## AVAILABLE DATA

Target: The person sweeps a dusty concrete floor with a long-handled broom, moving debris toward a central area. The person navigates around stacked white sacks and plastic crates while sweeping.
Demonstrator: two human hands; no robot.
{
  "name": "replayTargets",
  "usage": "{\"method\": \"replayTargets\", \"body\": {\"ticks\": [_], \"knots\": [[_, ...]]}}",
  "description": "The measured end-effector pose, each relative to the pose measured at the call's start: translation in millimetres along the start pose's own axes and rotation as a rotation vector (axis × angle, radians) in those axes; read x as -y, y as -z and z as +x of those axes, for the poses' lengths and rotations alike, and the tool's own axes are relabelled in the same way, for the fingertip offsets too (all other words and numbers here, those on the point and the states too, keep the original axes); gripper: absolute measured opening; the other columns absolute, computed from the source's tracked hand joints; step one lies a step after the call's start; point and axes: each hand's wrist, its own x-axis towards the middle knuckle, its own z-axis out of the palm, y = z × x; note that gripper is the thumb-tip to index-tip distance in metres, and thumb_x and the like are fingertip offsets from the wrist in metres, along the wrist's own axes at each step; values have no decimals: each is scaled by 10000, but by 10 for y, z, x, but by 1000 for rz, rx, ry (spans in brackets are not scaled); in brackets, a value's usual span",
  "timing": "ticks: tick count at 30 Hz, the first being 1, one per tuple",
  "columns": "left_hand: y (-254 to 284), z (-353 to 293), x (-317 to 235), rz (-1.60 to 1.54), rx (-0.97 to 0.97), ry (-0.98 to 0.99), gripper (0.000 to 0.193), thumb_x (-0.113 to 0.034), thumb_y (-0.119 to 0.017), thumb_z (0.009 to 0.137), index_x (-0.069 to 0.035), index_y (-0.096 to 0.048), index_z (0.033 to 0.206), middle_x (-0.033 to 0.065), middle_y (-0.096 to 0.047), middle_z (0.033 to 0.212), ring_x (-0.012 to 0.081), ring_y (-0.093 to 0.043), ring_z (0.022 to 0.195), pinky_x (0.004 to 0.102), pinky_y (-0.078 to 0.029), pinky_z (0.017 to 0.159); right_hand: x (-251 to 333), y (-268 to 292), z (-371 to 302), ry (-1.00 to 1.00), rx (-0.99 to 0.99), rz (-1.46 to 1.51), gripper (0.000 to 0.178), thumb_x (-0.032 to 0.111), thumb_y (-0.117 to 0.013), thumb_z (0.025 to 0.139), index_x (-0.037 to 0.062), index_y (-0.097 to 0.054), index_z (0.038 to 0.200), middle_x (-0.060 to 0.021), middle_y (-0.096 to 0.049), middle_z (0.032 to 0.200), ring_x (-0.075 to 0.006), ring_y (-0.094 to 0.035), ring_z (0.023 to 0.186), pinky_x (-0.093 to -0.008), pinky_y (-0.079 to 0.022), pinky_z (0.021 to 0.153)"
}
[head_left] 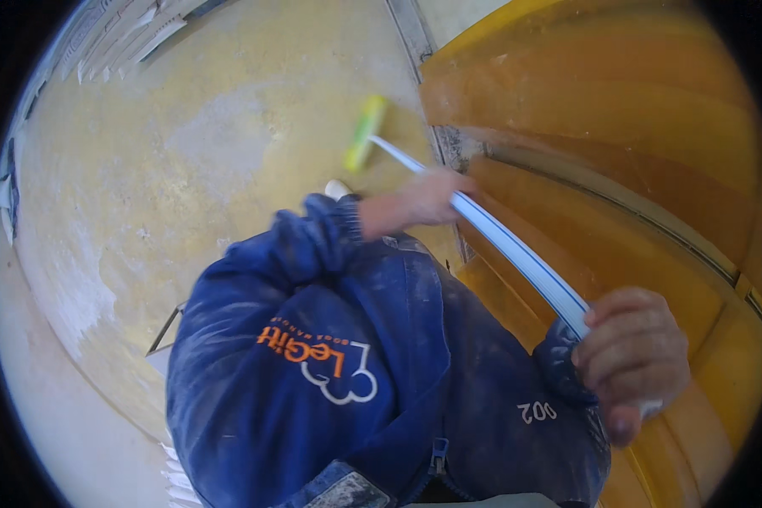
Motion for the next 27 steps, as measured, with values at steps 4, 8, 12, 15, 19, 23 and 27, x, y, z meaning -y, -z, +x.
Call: {"method": "replayTargets", "body": {"ticks": [4,8,12,15,19,23,27], "knots": [[-424,533,477,-35,124,-211,178,-248,-688,768,-153,-695,919,135,-694,863,357,-662,845,459,-526,740,-158,-376,316,-67,8,-262,126,129,-681,629,87,-563,620,-56,-588,627,-229,-639,598,-353,-532,637],[-146,280,1042,49,-44,-46,154,-274,-695,764,-154,-693,859,134,-684,807,367,-661,805,464,-525,707,-598,-498,383,-56,110,-133,164,44,-683,550,87,-576,667,-59,-594,661,-253,-641,619,-356,-543,658],[587,-356,1413,170,-194,14,160,-222,-638,769,-74,-609,716,151,-621,685,379,-621,655,456,-483,597,-1121,-651,368,52,59,60,145,33,-664,581,75,-581,692,-67,-598,682,-274,-637,637,-370,-540,679],[1053,-436,1528,275,-261,166,135,-189,-640,750,-72,-593,703,144,-608,665,371,-619,653,451,-475,593,-1535,-579,396,72,-24,164,98,46,-640,621,65,-587,702,-85,-596,691,-299,-622,629,-378,-538,696],[1197,49,1011,301,-369,242,115,-178,-650,740,-78,-597,721,148,-606,676,370,-618,670,443,-475,602,-1433,172,580,56,-19,199,68,110,-622,663,52,-602,693,-110,-579,677,-298,-599,597,-397,-537,660],[840,1003,230,140,-326,32,130,-216,-692,739,-110,-657,804,135,-650,766,349,-642,777,448,-492,675,-957,1066,880,403,222,152,118,140,-661,612,63,-578,647,-92,-561,643,-249,-606,574,-359,-529,579],[633,1884,613,103,-244,-130,99,-208,-668,751,-119,-650,791,124,-651,764,349,-639,780,450,-491,678,-1090,1013,1236,259,257,-217,130,76,-687,566,78,-583,644,-62,-599,648,-228,-636,597,-351,-552,641]]}}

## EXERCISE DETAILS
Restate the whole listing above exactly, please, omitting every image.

## RESULT
Target: The person sweeps a dusty concrete floor with a long-handled broom, moving debris toward a central area. The person navigates around stacked white sacks and plastic crates while sweeping.
Demonstrator: two human hands; no robot.
{
  "name": "replayTargets",
  "usage": "{\"method\": \"replayTargets\", \"body\": {\"ticks\": [_], \"knots\": [[_, ...]]}}",
  "description": "The measured end-effector pose, each relative to the pose measured at the call's start: translation in millimetres along the start pose's own axes and rotation as a rotation vector (axis × angle, radians) in those axes; read x as -y, y as -z and z as +x of those axes, for the poses' lengths and rotations alike, and the tool's own axes are relabelled in the same way, for the fingertip offsets too (all other words and numbers here, those on the point and the states too, keep the original axes); gripper: absolute measured opening; the other columns absolute, computed from the source's tracked hand joints; step one lies a step after the call's start; point and axes: each hand's wrist, its own x-axis towards the middle knuckle, its own z-axis out of the palm, y = z × x; note that gripper is the thumb-tip to index-tip distance in metres, and thumb_x and the like are fingertip offsets from the wrist in metres, along the wrist's own axes at each step; values have no decimals: each is scaled by 10000, but by 10 for y, z, x, but by 1000 for rz, rx, ry (spans in brackets are not scaled); in brackets, a value's usual span",
  "timing": "ticks: tick count at 30 Hz, the first being 1, one per tuple",
  "columns": "left_hand: y (-254 to 284), z (-353 to 293), x (-317 to 235), rz (-1.60 to 1.54), rx (-0.97 to 0.97), ry (-0.98 to 0.99), gripper (0.000 to 0.193), thumb_x (-0.113 to 0.034), thumb_y (-0.119 to 0.017), thumb_z (0.009 to 0.137), index_x (-0.069 to 0.035), index_y (-0.096 to 0.048), index_z (0.033 to 0.206), middle_x (-0.033 to 0.065), middle_y (-0.096 to 0.047), middle_z (0.033 to 0.212), ring_x (-0.012 to 0.081), ring_y (-0.093 to 0.043), ring_z (0.022 to 0.195), pinky_x (0.004 to 0.102), pinky_y (-0.078 to 0.029), pinky_z (0.017 to 0.159); right_hand: x (-251 to 333), y (-268 to 292), z (-371 to 302), ry (-1.00 to 1.00), rx (-0.99 to 0.99), rz (-1.46 to 1.51), gripper (0.000 to 0.178), thumb_x (-0.032 to 0.111), thumb_y (-0.117 to 0.013), thumb_z (0.025 to 0.139), index_x (-0.037 to 0.062), index_y (-0.097 to 0.054), index_z (0.038 to 0.200), middle_x (-0.060 to 0.021), middle_y (-0.096 to 0.049), middle_z (0.032 to 0.200), ring_x (-0.075 to 0.006), ring_y (-0.094 to 0.035), ring_z (0.023 to 0.186), pinky_x (-0.093 to -0.008), pinky_y (-0.079 to 0.022), pinky_z (0.021 to 0.153)"
}
[head_left] 
Motion for the next 27 steps, as measured, with values at steps 4, 8, 12, 15, 19, 23 and 27, x, y, z meaning -y, -z, +x.
Call: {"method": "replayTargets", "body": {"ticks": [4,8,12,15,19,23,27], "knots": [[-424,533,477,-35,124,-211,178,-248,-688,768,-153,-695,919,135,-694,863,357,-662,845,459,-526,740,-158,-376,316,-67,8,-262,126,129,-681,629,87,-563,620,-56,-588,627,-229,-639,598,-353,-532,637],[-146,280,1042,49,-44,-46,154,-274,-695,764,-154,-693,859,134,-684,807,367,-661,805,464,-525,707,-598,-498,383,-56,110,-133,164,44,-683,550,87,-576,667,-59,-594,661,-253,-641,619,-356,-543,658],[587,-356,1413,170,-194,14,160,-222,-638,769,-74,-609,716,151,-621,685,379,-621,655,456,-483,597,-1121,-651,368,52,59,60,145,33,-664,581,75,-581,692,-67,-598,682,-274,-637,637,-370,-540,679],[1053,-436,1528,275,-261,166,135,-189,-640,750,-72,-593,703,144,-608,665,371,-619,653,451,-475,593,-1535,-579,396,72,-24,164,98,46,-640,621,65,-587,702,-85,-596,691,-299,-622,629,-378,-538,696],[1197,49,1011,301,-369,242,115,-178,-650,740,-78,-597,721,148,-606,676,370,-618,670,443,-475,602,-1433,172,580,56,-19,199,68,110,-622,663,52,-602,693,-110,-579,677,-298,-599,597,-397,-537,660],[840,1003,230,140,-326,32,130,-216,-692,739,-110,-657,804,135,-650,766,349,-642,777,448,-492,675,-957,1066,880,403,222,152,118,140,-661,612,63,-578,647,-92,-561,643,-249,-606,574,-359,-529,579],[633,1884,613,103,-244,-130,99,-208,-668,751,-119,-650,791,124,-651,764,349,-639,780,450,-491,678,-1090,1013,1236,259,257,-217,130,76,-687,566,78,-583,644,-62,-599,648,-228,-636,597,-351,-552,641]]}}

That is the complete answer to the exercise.